1)敦煌曲子辞中的那些平仄不协的词,算得词么?

2)依律制词,并非近代曲子词的独有的特点。纪容舒《玉台新咏考异》卷一说:

汉、魏乐府,体例不一。郊庙诸歌,多依律以制词;相和诸歌,则多采诗以入乐。诗或不能协律,则增减其文以就之。诗长而调短,则或节其数句;诗短而调长,则或采他诗数句益之;或两诗之中,各取半章合歌也。但取音调之和谐,而不必文义之连属。

汉代的郊庙歌是严格地“依律而制词的”,也找不出平仄规律,能说它有“谐畅的内在音乐”么?

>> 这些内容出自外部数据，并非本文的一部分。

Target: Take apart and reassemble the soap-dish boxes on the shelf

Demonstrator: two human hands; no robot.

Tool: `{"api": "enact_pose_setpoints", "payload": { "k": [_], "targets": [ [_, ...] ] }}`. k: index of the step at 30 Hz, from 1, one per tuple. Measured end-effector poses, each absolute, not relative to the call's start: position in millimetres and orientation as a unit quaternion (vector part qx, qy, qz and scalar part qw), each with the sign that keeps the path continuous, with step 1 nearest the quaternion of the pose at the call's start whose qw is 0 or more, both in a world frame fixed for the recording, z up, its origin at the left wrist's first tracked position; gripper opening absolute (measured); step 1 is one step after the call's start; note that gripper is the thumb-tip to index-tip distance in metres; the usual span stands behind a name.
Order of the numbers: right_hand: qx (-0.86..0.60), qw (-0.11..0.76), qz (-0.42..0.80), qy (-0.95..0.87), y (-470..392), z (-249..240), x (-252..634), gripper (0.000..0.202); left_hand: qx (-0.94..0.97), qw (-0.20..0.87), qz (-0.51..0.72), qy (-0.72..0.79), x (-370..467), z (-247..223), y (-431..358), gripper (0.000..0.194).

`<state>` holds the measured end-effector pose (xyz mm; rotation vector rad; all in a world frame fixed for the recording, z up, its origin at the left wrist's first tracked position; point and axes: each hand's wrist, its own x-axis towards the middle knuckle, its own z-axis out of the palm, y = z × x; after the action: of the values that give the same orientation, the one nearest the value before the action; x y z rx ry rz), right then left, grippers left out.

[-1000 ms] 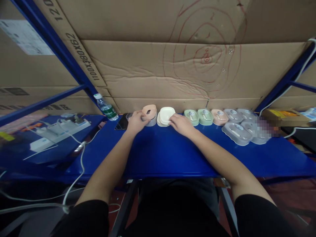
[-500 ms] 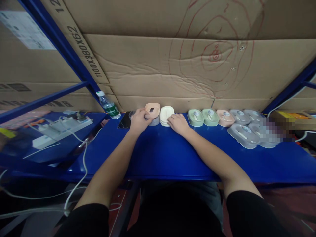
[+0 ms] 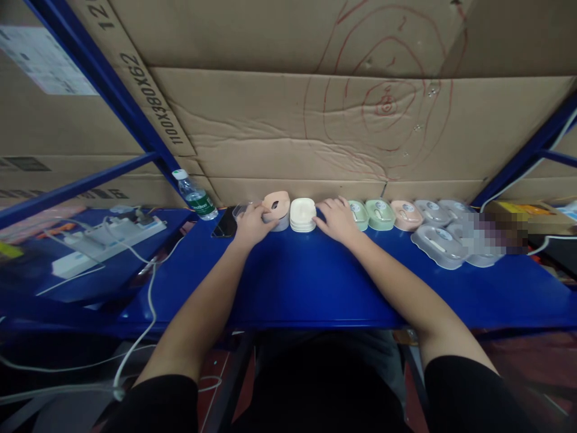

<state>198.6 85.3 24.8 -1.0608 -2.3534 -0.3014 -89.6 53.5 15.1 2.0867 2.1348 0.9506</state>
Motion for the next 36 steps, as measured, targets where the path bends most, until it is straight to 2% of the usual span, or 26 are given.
{"api": "enact_pose_setpoints", "payload": {
  "k": [5,10,15,17,19,22,25,29,32,36],
  "targets": [
    [-0.465,0.243,-0.138,-0.840,81.7,17.7,250.2,0.046,0.649,-0.018,0.319,0.690,-86.9,16.9,52.9,0.049],
    [-0.531,0.187,-0.121,-0.817,79.3,0.6,281.9,0.057,0.633,-0.099,0.398,0.656,-83.9,18.6,51.2,0.063],
    [-0.508,0.190,-0.055,-0.839,67.0,11.4,271.4,0.037,0.718,-0.134,0.415,0.543,-65.6,23.2,41.0,0.062],
    [-0.489,0.215,-0.043,-0.844,58.6,18.3,262.3,0.046,0.774,-0.128,0.389,0.483,-54.1,23.2,36.5,0.062],
    [-0.492,0.229,-0.042,-0.839,51.3,22.8,255.2,0.067,0.816,-0.124,0.363,0.432,-43.7,21.0,33.2,0.064],
    [-0.517,0.200,0.000,-0.832,45.5,25.2,252.5,0.082,0.851,-0.117,0.330,0.391,-34.7,15.7,30.9,0.066],
    [-0.511,0.183,0.040,-0.839,44.0,28.2,257.0,0.072,0.864,-0.111,0.305,0.384,-33.0,11.2,30.8,0.068],
    [-0.459,0.278,0.040,-0.843,41.0,37.3,260.9,0.060,0.871,-0.118,0.299,0.371,-30.7,9.1,29.6,0.066],
    [-0.382,0.349,0.136,-0.844,38.9,42.3,260.2,0.055,0.878,-0.141,0.309,0.336,-25.0,10.9,24.7,0.051],
    [-0.300,0.325,0.425,-0.790,39.4,40.5,259.9,0.048,0.881,-0.185,0.332,0.282,-18.0,17.6,13.8,0.048]
  ]
}}
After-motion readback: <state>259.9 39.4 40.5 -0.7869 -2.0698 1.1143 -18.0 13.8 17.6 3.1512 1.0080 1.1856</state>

字声对乐音,乐音对字声,自然都有要求、有制约,但绝非词谱那么严格。



宋以后的人谈论词律,常常企图通过对词乐声情特征的分析,来确定词中某字的四声平仄。这根本就是行不通的。

旋律与字声之间,本无必然的联系。“东方红,太阳升”的旋律,其实本来配的是“骑白马,挎洋枪”,唱起来没有任何问题。同一句诗,也完全可以配上根本不相同的旋律,可以照样好听。

越是成熟的、稳定的旋律,它对曲辞的包容性越大。陕北民歌《蓝花花》的旋律,基本上由两个乐句构成,据说有几十种不同的辞。长的一段上百个字,短的只十几个,都在这两个乐句之内。英国的Are you going to Scarborough Fair据说有几百种不同的唱辞。我见过一位仁兄用风人体来翻,俨然《周南》《召南》,古奥得很,可是和着吉它照样唱得很好听。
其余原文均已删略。